Para empezar, somos los únicos adultos no uniformados, los únicos que pisamos arena sin la compensación de un salariopor evitar que los niños se despeñen en la escalera del tobogán. También somos los que llevamos la ropa en peor estado. Y eso que es domingo, pero las cuidadoras filipinas lucen impolutos conjuntos blancos, y sonríen pacientes a sus pequeños tiranos.
- Manolo jura que en una playa del norte ha llegado a ver mayordomos que, a la hora del aperitivo, abren una nevera y sirven el champán a sus jefes.
- Manolo se chuta, Sol, eso lo sabes de siempre.
- No sé, si pagas para que te bajen a los niños al parque los domingos, todo es posible.
- Pues claro, con dinero, todo, pero si te van a abrir la nevera, lo suyo es hacerlo en un yate y no en la playa con Manolo y con la chusma.
- Quizá. Me falta experiencia, que yo de rica sólo tengo las ganas.
- Y, además, Manolo qué coño sabe de mayordomos si se ha ido este fin de semana a cerrar las discotecas de verano de un pueblo de cuyo nombre no quiero acordarme.
- Pues sabe latín, porque lo ha llamado "retiro espiritual" y se ha quedado tan ancho. Aparte de que no me negarás que así el verano le dura más y eso es de sabios.
- También le dura más la resaca.
- Koldo, no le des tú lecciones de sobriedad, que suena a envidia.
- No, no. De eso nada. Yo lo que le discuto el criterio geográfico, que ya sólo me emborracho en el Dickens.
- Y yo contigo. Si es en Donosti, siempre contigo.
Montse aprovecha y saca el calendario del móvil para organizar nuestros sueños de ir al Dickens y, de paso, al Festival de cine, y, ya puestos, con los gastos pagados, y...
Y de nuestras fantasías nos sacan unos tacones que resuenan hasta en la arena del parque. Es una madre alta y delgada que camina encerrada en unos zapatos imposibles. "Yo creo que no podría andar así", susurro mientras miro las cochambrosas zapatillas sin cordones que me trajo Francesca de Nueva York. Y Montse me dice que sí: "Que sí, Sol, es como los fakires. Te mentalizas de que llevas los zapatos más caros y más estéticos de la ciudad, y te olvidas de que son una tortura. Los zapatos dan poder, confianza y seguridad".
- A mí los que lleva esa mujer me dan angustia.
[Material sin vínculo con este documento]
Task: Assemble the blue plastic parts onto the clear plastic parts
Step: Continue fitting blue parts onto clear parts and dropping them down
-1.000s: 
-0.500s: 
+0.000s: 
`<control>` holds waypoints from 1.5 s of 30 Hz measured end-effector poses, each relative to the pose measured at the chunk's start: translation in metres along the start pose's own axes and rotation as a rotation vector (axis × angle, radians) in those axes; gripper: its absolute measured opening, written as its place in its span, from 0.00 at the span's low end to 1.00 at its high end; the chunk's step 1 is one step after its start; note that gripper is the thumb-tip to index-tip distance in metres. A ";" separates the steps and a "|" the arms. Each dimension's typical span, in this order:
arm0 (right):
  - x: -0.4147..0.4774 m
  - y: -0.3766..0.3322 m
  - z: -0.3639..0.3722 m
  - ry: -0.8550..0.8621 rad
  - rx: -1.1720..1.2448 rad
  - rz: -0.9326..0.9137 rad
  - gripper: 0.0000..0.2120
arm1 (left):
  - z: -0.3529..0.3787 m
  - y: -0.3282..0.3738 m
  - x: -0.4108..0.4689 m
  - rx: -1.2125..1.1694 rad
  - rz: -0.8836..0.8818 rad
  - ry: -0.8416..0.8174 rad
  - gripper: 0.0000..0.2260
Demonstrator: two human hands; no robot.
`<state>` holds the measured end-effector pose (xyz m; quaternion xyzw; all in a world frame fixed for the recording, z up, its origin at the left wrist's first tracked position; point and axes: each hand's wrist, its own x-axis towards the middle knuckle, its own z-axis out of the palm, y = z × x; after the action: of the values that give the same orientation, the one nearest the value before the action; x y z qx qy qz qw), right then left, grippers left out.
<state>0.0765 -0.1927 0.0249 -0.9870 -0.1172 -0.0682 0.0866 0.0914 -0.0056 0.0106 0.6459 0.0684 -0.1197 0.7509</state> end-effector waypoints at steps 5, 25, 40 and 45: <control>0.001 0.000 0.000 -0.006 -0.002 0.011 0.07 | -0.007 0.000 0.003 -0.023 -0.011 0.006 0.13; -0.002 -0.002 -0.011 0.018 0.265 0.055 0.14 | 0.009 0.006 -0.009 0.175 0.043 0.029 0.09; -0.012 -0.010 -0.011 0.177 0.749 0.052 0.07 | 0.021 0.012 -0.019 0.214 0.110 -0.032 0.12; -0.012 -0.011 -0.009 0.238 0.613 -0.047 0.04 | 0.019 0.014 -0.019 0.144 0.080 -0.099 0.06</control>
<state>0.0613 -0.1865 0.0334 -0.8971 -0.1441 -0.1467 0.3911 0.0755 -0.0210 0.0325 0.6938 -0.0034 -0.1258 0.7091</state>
- Que no, hombre, ¿no ves lo bien que le conjuntan con el niño?
Y es verdad. La mujer de los zapatos retorcidos recoge a un niño de los brazos de una cuidadora, se lo pone en la cadera ("también los niños se llevan ahora así, al estilo de Angelina, siempre en brazos", me sopla Montse que es una esteta y un poco coolhunter). Pero yo no me resigno:
- Me da igual que le haga juego. Me dan miedo las mujeres que pueden caminar sobre instrumentos de tortura.
- Tranquila, que a ellas tú les das pena.
Ése es Koldo, claro. Majo chico. Con zapatos cómodos y totalmente desbaratados. Un desclasado, que diría mi madre. Como yo. Por eso somos amigos. Y, además, al aperitivo invita él.